◆ Exercise objective
What is needed is the full listing written out exactly, minus the pictures.

◆ Provided data
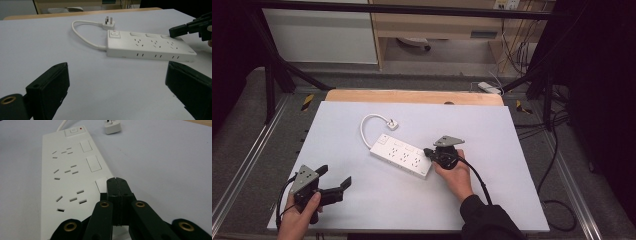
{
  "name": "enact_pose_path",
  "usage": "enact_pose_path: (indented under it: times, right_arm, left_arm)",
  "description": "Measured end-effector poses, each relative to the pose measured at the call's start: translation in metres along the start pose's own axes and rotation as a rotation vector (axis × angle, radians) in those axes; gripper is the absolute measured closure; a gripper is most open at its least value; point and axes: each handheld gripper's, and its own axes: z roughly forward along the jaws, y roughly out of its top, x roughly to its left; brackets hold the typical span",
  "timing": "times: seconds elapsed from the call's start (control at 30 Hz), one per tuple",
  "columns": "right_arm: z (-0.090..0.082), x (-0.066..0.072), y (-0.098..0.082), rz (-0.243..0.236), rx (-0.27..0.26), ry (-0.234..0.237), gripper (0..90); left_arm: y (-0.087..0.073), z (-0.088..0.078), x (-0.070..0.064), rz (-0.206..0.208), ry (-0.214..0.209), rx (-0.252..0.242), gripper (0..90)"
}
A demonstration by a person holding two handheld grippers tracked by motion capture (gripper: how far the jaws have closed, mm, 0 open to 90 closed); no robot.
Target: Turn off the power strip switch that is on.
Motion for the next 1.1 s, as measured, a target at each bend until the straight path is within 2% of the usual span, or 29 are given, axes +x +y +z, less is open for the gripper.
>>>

◆ Answer for the task
{
  "name": "enact_pose_path",
  "usage": "enact_pose_path: (indented under it: times, right_arm, left_arm)",
  "description": "Measured end-effector poses, each relative to the pose measured at the call's start: translation in metres along the start pose's own axes and rotation as a rotation vector (axis × angle, radians) in those axes; gripper is the absolute measured closure; a gripper is most open at its least value; point and axes: each handheld gripper's, and its own axes: z roughly forward along the jaws, y roughly out of its top, x roughly to its left; brackets hold the typical span",
  "timing": "times: seconds elapsed from the call's start (control at 30 Hz), one per tuple",
  "columns": "right_arm: z (-0.090..0.082), x (-0.066..0.072), y (-0.098..0.082), rz (-0.243..0.236), rx (-0.27..0.26), ry (-0.234..0.237), gripper (0..90); left_arm: y (-0.087..0.073), z (-0.088..0.078), x (-0.070..0.064), rz (-0.206..0.208), ry (-0.214..0.209), rx (-0.252..0.242), gripper (0..90)"
}
A demonstration by a person holding two handheld grippers tracked by motion capture (gripper: how far the jaws have closed, mm, 0 open to 90 closed); no robot.
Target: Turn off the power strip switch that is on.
Motion for the next 1.1 s, as measured, a target at each bend until the straight path is within 2% of the usual span, or 29 are given, axes +x +y +z, less is open for the gripper.
>>>

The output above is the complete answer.